Peter Sattler

… und wieder die Frage: „Warum Nam Wah Pai“

An einem Montagabend im September 1990 begann alles ganz harmlos im Kampfsportzent-rum in Regensburg…. und hat auch so geendet. Diese zwei Stunden Training haben in mir jedoch das Nam Wah Pai Feuer entfacht, welches bis heute brennt.

Zwei Freunde und ich kamen an diesem Tag zum ersten Mal ins Training, im Schlepptau eines „durchgeknallten“ Mitschülers aus der Oberstufe (der sich als Sascha Mareth entpuppte). Schnell war der kleine, kahle Raum ohne Matten mit den unterschiedlichsten Individuen der Gattung Mensch gefüllt und von der ersten Minute an waren wir voll ins Training und in die Gruppe integriert. Das Training war hart, aber die Atmosphäre locker und ungezwungen. Das Schlüsselerlebnis in dieser Stunde aber war das Sparring zwischen Sascha und dem Meister Frank Eibl am Ende. Nach kurzem Kick, Kick, Schlag, Schlag….., gelang es Frank einen Vorwärtskick von Sascha mit den Händen zu fangen. Frank ging ein paar Schritte vor und wieder zurück und „spielte“ mit seinem einbeinigen Kontrahenten. Plötzlich sprang Sascha in die Hohe und traf den Gegner mit einem gedrehten Fersenkick direkt am Kopf. Frank ging zu Boden. Während er sich wieder aufrappelte dachte ich: „jetzt gibt’s gleich mächtig Ärger“. Da stand Frank schon und sagte: „Sehr gut Sascha! Ich war viel zu überheblich und da hab ich diesen Dämpfer verdient.“ Seit diesem ersten Kung Fu Erlebnis will auch ich ein Nam Wah Pai Meister werden.

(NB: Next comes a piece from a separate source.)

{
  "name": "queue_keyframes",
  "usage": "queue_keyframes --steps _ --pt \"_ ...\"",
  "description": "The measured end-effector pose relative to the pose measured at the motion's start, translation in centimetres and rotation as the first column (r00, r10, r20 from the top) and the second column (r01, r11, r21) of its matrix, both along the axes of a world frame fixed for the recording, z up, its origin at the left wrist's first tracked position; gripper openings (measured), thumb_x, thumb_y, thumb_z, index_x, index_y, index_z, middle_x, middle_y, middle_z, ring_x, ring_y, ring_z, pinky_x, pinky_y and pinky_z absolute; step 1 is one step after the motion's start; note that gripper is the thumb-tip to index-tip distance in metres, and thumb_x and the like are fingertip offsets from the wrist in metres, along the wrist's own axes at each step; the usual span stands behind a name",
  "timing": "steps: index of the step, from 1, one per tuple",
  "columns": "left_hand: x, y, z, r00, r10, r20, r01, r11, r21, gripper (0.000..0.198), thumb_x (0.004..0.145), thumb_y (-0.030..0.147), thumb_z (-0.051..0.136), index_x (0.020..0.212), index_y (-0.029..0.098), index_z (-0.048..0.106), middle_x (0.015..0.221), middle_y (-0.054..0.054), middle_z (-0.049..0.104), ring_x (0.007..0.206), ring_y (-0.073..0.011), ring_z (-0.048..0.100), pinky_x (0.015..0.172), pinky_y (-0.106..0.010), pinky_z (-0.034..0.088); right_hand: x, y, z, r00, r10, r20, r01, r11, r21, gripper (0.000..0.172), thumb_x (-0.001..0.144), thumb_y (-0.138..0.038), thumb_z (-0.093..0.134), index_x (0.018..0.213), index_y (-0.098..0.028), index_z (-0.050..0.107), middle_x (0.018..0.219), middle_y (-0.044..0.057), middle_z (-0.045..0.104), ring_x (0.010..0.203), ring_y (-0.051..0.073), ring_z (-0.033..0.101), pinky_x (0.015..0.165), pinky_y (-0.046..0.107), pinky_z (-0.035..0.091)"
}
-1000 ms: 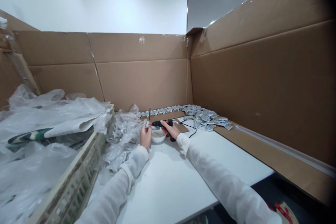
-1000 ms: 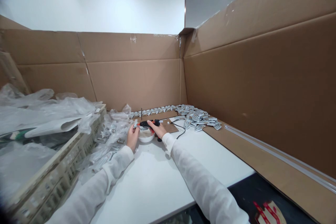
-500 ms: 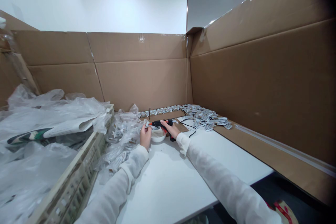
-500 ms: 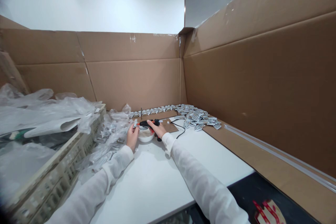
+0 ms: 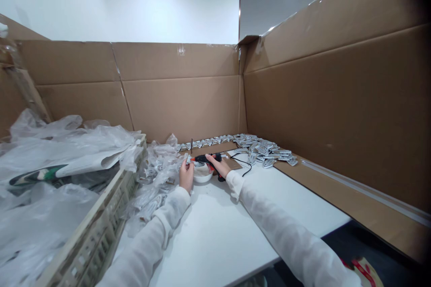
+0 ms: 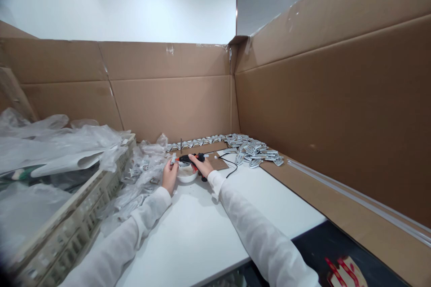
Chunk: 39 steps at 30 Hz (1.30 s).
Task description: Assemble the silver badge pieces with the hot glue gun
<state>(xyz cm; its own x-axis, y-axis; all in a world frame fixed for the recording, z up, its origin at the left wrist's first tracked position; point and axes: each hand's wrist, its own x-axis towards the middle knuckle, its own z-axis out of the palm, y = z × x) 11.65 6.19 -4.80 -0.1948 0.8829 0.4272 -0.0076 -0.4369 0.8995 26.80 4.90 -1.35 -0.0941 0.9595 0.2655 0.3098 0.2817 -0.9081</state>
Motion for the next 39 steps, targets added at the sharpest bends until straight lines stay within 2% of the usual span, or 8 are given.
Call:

Die Daten meines Nam Wah Pai Lebenslaufs sind schnell erzählt. Nach ununterbrochenem Training ab 1990, durfte ich 1995 die Prüfung zum ersten Meistergrad ablegen. Es folgten einige nationale und internationale Meisterschaften. Im Jahr 1997 folgte ich der Einladung von DaShifu Yap drei Monate in seinem Haus zu leben und zu trainieren. Hier lernte ich neben neuen Formen und Techniken auch die „Eisen Hand“. Ab 1996 übernahm ich von Shifu Andy Jobst das Training im Kampfsportzentrum Regensburg, welches ich bis zu meinem Auslandstudium im Jahr 2000 leitete. Seit 2012 gebe ich mein Wissen nun in Kelheim an meine Schüler weiter.

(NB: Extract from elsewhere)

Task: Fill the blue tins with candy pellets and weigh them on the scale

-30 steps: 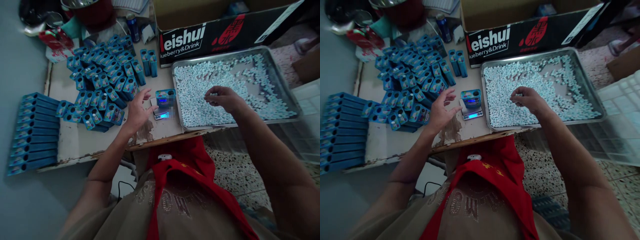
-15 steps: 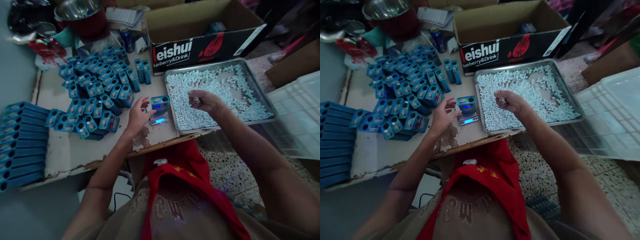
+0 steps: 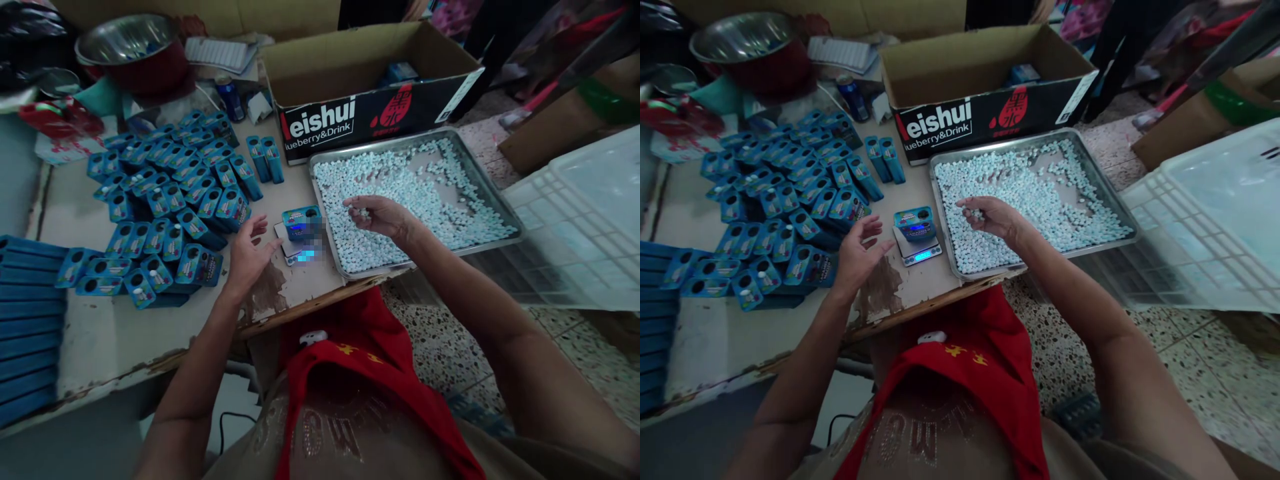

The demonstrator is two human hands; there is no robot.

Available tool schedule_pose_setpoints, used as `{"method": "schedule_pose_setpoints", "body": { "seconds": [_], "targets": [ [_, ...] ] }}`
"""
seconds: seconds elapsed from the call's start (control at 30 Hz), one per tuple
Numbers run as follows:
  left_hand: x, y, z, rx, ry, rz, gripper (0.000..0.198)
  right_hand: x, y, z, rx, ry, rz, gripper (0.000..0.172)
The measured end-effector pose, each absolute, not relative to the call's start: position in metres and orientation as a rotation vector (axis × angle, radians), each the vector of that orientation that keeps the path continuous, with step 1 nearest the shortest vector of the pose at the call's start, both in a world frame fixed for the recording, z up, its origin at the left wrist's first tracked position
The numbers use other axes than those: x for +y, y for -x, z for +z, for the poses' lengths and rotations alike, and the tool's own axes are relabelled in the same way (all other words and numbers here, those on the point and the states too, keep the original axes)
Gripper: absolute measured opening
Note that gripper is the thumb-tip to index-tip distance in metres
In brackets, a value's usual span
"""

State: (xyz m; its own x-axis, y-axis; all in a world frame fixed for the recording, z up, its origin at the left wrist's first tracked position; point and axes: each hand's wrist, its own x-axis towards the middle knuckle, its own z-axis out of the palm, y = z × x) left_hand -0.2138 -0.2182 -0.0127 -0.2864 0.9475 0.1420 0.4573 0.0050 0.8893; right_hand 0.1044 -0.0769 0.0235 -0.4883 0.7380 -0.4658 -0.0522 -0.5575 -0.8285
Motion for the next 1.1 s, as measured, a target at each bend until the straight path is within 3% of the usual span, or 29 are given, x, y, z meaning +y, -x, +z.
{"method": "schedule_pose_setpoints", "body": {
  "seconds": [0.27, 0.5, 0.83, 1.0, 1.1],
  "targets": [
    [-0.221, 0.209, -0.009, 1.709, -1.383, 1.241, 0.066, -0.078, -0.062, 0.057, -1.528, 0.912, 1.936, 0.027],
    [-0.224, 0.213, -0.01, 1.717, -1.388, 1.244, 0.065, -0.073, -0.045, 0.059, -1.893, 0.913, 1.818, 0.016],
    [-0.209, 0.193, 0.014, 1.766, -1.703, 1.258, 0.05, -0.066, -0.094, 0.048, -1.241, 1.146, 1.821, 0.017],
    [-0.204, 0.185, 0.023, 1.821, -1.819, 1.257, 0.012, -0.061, -0.128, 0.028, -0.989, 1.255, 1.663, 0.009],
    [-0.196, 0.182, 0.03, 1.867, -1.916, 1.227, 0.006, -0.057, -0.139, 0.014, -0.931, 1.283, 1.527, 0.01]
  ]
}}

Die Erlebnisse und Erfahrungen meines Nam Wah Pai Lebenslaufs, die Kung Fu immer noch so einzigartig für mich machen sind jedoch nicht so schnell erzählt. Was ist so besonders? Neben dem fordernden und ausgewogenen Training sind es die kleinen Siege gegen sich selbst. Es ist unbeschreiblich, wenn man zum ersten Mal nach langem Training das Kribbeln in den Fingerspitzen spürt, bevor sie durch eine Wassermelone stechen, oder man seine erste Kokosnuss mit der Handkante bezwingt. Wenn man unbeschadet auf einem Nagelbrett liegt während ein anderer auf dir steht. Wo sonst kann es passieren, dass die unterschiedlichsten Menschen jeden Alters und jeden sozialen Rangs miteinander kämpfen und danach mit einem Lächeln im Gesicht gemeinsam einen Trinken gehen? Wie schon damals in meinem ersten Training, gilt noch nach vielen Jahren Kung Fu, dass auch der Meister durch jeden einzelnen Schüler dazulernen kann. So bleibt auch der Meister immer Schüler.

Nun gibt es NWP seit fast 30 Jahren in Deutschland und 22 davon durfte ich dabei sein. Neben allen Kämpfer/innen die mit mir in dieser Zeit trainiert haben möchte ich mich bei Meister Sascha Mareth für die unzähligen Kaff-Trainingseinheiten, bei den Meistern Florian und Nicolas Völkl für die Motivation und bei meinem Großen Bruder Meister Konrad Schwimmbeck bedanken. Besonderer Dank gilt jedoch unserem Shifu Andy Jobst, der die Wurzel all dieser Erfahrungen ist und der durch seinen unablässigen Einsatz für Nam Wah Pai und jeden einzelnen Schüler eine große Inspiration und Bereicherung für uns alle ist.